▶ What the task asks
Would you write out, word for word, each line of the records below from the top through the one holding "If you could segment the grey floral"?

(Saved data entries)
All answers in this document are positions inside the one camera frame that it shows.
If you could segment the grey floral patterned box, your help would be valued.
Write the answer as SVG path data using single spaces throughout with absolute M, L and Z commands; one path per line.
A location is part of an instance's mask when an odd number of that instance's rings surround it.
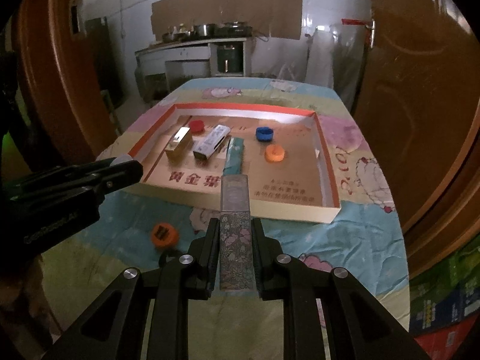
M 251 213 L 246 175 L 223 175 L 220 201 L 220 290 L 252 291 Z

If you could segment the orange cap with black label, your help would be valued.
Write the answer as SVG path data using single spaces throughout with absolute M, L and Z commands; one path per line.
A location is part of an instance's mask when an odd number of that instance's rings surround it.
M 151 242 L 157 249 L 173 249 L 179 240 L 179 232 L 169 223 L 157 223 L 151 231 Z

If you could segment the teal floral box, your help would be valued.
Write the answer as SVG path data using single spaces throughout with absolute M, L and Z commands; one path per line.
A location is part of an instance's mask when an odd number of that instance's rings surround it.
M 231 137 L 227 146 L 223 175 L 239 175 L 242 173 L 244 140 Z

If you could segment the gold rectangular box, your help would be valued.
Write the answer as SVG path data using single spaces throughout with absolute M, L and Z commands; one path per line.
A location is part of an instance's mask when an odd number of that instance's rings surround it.
M 170 138 L 164 153 L 170 163 L 178 163 L 191 147 L 193 137 L 189 127 L 180 127 Z

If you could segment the plain orange bottle cap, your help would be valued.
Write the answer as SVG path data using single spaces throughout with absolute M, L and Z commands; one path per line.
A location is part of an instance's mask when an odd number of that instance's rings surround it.
M 264 151 L 264 158 L 270 163 L 280 163 L 286 155 L 285 149 L 281 145 L 267 145 Z

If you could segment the white hello kitty box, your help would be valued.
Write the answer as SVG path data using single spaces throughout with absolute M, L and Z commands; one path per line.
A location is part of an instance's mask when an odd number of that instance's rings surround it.
M 208 135 L 202 139 L 194 148 L 193 156 L 202 161 L 207 161 L 230 135 L 231 128 L 222 124 L 216 125 Z

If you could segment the red bottle cap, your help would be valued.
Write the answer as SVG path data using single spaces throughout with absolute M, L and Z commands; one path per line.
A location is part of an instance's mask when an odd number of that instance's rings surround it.
M 198 135 L 205 131 L 205 124 L 200 119 L 192 119 L 188 123 L 188 127 L 190 128 L 190 131 L 191 133 L 193 133 L 193 135 Z

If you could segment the blue bottle cap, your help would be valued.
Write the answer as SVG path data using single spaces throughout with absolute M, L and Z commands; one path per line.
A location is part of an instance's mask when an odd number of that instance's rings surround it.
M 270 142 L 273 139 L 274 131 L 270 127 L 258 127 L 256 139 L 260 142 Z

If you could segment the black bottle cap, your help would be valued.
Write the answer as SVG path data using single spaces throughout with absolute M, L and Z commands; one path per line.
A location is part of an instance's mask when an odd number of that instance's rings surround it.
M 159 258 L 159 269 L 165 267 L 169 262 L 173 261 L 176 258 L 180 258 L 180 256 L 184 255 L 185 253 L 177 250 L 177 249 L 165 249 L 161 252 Z

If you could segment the white bottle cap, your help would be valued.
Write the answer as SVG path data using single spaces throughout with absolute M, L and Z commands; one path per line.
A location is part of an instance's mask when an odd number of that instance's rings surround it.
M 129 154 L 122 154 L 122 155 L 114 158 L 112 160 L 112 162 L 110 163 L 110 166 L 113 167 L 113 166 L 116 166 L 116 165 L 119 165 L 119 164 L 124 164 L 124 163 L 130 162 L 132 160 L 133 160 L 133 158 Z

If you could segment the orange rimmed cardboard tray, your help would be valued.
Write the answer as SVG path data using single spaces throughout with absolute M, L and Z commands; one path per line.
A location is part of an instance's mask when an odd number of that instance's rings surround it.
M 231 137 L 244 140 L 241 174 L 247 176 L 250 212 L 257 217 L 331 223 L 341 203 L 320 119 L 313 111 L 283 106 L 240 103 L 181 103 L 156 109 L 151 125 L 136 139 L 129 155 L 143 166 L 141 181 L 128 192 L 167 202 L 216 210 L 221 208 L 221 178 Z M 181 127 L 200 119 L 205 131 L 178 163 L 170 163 L 164 148 Z M 230 134 L 207 160 L 194 157 L 194 147 L 216 125 Z M 258 127 L 274 131 L 270 142 L 256 139 Z M 285 158 L 270 163 L 266 146 L 281 145 Z

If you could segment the green printed carton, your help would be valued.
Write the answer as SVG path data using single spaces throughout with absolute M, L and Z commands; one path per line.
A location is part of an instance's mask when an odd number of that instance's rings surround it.
M 459 323 L 479 311 L 479 247 L 465 247 L 410 281 L 414 336 Z

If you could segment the red printed carton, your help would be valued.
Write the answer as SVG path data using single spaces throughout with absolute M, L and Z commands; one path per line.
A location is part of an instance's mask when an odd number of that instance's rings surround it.
M 451 359 L 465 340 L 476 319 L 477 316 L 472 315 L 454 325 L 421 334 L 416 338 L 416 341 L 431 359 Z

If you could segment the grey kitchen counter cabinet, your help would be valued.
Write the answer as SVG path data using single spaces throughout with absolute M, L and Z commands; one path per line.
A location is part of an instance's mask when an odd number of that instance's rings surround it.
M 220 73 L 217 47 L 239 42 L 243 47 L 241 73 Z M 250 37 L 216 38 L 159 44 L 135 52 L 135 79 L 144 102 L 158 101 L 188 80 L 208 77 L 249 77 L 255 42 Z

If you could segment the dark green air fryer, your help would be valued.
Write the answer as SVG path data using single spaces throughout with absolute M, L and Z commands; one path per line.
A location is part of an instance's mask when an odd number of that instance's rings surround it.
M 243 70 L 242 43 L 225 43 L 217 47 L 217 69 L 220 73 L 241 73 Z

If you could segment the brown wooden door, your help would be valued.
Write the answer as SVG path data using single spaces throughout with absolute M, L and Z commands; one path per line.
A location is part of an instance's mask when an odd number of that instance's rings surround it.
M 479 41 L 452 0 L 371 0 L 355 121 L 403 230 L 437 202 L 479 130 Z

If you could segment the steel cooking pot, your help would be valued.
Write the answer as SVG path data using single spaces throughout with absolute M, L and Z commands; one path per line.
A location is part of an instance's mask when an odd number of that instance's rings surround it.
M 216 24 L 199 24 L 193 27 L 193 34 L 199 39 L 213 38 L 216 32 Z

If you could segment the black induction stove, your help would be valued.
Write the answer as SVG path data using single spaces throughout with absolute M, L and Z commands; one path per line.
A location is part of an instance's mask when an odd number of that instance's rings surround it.
M 214 30 L 216 38 L 249 38 L 253 29 L 247 22 L 227 22 L 218 24 Z

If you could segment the brown wooden door frame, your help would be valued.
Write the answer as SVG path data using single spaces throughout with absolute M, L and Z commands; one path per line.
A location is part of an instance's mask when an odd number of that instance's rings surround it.
M 116 139 L 94 61 L 77 21 L 82 0 L 23 0 L 15 45 L 26 102 L 61 158 L 82 163 Z

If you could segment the cardboard sheet on wall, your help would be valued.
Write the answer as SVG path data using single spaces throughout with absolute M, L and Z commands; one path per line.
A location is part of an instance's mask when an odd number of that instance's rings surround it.
M 272 38 L 301 37 L 303 0 L 160 0 L 152 4 L 151 28 L 157 40 L 181 24 L 244 22 Z

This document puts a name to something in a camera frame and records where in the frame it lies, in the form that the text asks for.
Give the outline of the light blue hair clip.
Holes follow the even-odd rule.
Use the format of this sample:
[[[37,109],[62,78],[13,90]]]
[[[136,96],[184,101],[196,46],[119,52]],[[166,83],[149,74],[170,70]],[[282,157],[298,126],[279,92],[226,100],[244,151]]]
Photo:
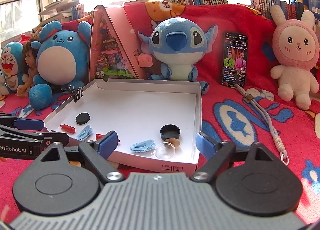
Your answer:
[[[90,125],[87,125],[77,136],[75,139],[83,141],[87,139],[93,132],[93,129]]]
[[[153,150],[155,148],[155,143],[153,140],[146,140],[144,142],[135,143],[130,146],[130,150],[132,152],[148,152],[150,150]]]

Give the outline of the brown acorn nut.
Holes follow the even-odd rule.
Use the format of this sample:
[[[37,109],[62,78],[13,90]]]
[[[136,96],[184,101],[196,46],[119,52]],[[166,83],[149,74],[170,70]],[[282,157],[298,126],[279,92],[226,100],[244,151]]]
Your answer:
[[[174,145],[176,149],[180,147],[180,141],[176,138],[168,138],[165,140],[165,142]]]

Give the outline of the black round puck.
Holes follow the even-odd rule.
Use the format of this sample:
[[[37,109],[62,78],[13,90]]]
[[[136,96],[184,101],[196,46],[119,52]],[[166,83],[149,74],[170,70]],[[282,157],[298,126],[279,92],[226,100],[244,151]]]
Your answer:
[[[78,125],[84,125],[90,121],[90,115],[87,112],[82,112],[78,114],[75,118],[75,122]]]

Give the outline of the red crayon cap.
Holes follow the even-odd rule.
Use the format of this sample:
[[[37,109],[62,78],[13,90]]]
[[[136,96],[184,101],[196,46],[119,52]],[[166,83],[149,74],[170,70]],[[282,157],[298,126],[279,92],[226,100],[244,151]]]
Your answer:
[[[61,124],[60,127],[63,131],[71,133],[71,134],[75,134],[75,132],[76,132],[76,129],[74,127],[67,125],[67,124]]]

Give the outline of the clear plastic dome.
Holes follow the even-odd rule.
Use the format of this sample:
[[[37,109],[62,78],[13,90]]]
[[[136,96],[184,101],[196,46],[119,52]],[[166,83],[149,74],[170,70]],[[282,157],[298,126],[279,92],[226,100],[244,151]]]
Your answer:
[[[158,144],[150,157],[159,160],[170,160],[174,157],[176,148],[172,143],[163,142]]]

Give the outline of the black round lid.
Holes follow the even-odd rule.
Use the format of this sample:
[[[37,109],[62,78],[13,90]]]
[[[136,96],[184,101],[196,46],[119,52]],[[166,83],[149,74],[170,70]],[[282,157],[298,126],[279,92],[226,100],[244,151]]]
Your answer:
[[[160,135],[163,140],[170,138],[179,139],[180,138],[180,128],[174,124],[167,124],[161,127]]]

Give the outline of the pink red cartoon blanket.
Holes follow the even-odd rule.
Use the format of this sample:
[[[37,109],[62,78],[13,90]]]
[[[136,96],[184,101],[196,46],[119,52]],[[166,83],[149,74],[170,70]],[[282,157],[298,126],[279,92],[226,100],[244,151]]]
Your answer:
[[[121,8],[125,11],[135,31],[145,35],[152,33],[151,19],[145,3],[134,3]],[[261,51],[266,42],[272,44],[276,28],[273,21],[265,19],[252,8],[239,4],[216,6],[186,6],[181,17],[190,19],[206,29],[217,24],[219,34],[213,51],[196,64],[199,80],[210,83],[209,91],[202,97],[202,131],[215,140],[231,140],[239,145],[259,141],[278,154],[268,126],[259,112],[254,110],[235,89],[221,84],[223,65],[223,38],[226,32],[237,32],[248,36],[247,78],[245,90],[268,112],[272,124],[278,130],[289,154],[289,168],[300,178],[304,193],[297,214],[307,223],[319,219],[319,101],[312,100],[306,112],[295,103],[278,97],[278,85],[270,76],[277,65]],[[44,119],[69,94],[53,96],[50,106],[41,111],[31,111],[27,98],[10,95],[1,103],[2,113],[26,114],[30,119]],[[16,178],[31,164],[31,160],[8,159],[1,162],[1,220],[12,221],[19,210],[12,196],[12,185]]]

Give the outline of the white cardboard box tray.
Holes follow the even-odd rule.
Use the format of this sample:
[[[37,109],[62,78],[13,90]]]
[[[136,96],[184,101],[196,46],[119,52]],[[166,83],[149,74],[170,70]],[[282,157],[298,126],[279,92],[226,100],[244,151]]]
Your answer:
[[[87,84],[76,103],[68,98],[44,119],[46,129],[61,131],[67,124],[80,132],[83,126],[75,122],[78,114],[90,115],[88,124],[93,129],[91,139],[97,134],[116,131],[119,144],[110,155],[112,162],[135,168],[160,172],[180,172],[191,175],[199,162],[195,137],[201,130],[201,88],[197,82],[96,79]],[[164,125],[180,128],[180,147],[170,160],[151,158],[154,151],[132,152],[130,146],[153,140],[157,146],[165,142],[160,135]]]

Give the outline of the small black binder clip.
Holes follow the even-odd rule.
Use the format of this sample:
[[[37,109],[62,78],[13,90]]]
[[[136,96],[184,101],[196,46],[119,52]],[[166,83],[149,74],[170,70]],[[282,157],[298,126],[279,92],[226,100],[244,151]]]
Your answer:
[[[79,87],[77,89],[75,89],[75,87],[73,85],[69,86],[69,90],[72,92],[72,98],[74,100],[74,102],[76,103],[78,100],[81,99],[82,97],[82,87]]]

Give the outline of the Doraemon plush toy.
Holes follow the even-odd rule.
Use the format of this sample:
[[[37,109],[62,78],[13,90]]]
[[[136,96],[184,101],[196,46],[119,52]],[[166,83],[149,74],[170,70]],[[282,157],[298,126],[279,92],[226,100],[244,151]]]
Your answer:
[[[22,54],[23,44],[10,42],[1,53],[1,97],[16,93],[28,80],[27,67]]]

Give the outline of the blue round mouse plush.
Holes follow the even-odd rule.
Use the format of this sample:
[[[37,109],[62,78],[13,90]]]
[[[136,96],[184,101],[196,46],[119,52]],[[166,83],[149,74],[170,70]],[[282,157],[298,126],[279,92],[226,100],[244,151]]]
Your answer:
[[[84,87],[88,76],[91,28],[83,21],[78,23],[76,31],[64,30],[60,22],[52,21],[41,29],[39,40],[31,43],[31,47],[38,50],[38,74],[29,91],[29,103],[33,109],[47,108],[54,88],[75,93]]]

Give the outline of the pink triangular toy house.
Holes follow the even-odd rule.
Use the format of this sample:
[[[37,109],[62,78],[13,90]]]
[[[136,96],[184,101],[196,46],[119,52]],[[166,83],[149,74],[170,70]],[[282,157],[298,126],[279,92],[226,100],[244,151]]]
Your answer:
[[[103,77],[146,79],[152,56],[141,51],[124,8],[95,7],[92,15],[89,81]]]

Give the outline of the smartphone with lit screen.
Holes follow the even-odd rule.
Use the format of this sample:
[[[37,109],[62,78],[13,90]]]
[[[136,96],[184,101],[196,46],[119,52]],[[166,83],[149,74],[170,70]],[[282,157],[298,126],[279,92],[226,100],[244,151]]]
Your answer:
[[[222,84],[227,87],[243,87],[247,72],[248,37],[226,32],[223,41]]]

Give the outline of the blue Stitch plush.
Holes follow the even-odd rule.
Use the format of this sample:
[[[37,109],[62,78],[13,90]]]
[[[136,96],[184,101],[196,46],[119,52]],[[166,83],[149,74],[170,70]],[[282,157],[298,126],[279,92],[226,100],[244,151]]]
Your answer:
[[[150,80],[197,82],[195,66],[213,49],[219,28],[213,25],[204,32],[200,26],[182,17],[166,19],[159,23],[150,36],[138,32],[148,45],[148,52],[161,62],[160,74],[149,74]]]

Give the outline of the pink bunny plush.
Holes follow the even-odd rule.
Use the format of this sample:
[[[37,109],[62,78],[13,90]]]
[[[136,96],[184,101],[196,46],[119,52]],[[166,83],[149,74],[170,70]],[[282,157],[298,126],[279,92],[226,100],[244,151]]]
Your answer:
[[[300,20],[287,20],[278,5],[271,6],[270,13],[277,25],[272,48],[279,65],[271,69],[271,77],[278,81],[278,96],[284,101],[295,99],[298,108],[308,110],[309,94],[319,91],[319,83],[310,72],[319,58],[314,14],[306,10]]]

▶ Solution for this task
All answers in this document are positions inside the one camera frame that it shows.
If you could segment the grey floral patterned box, your help would be valued.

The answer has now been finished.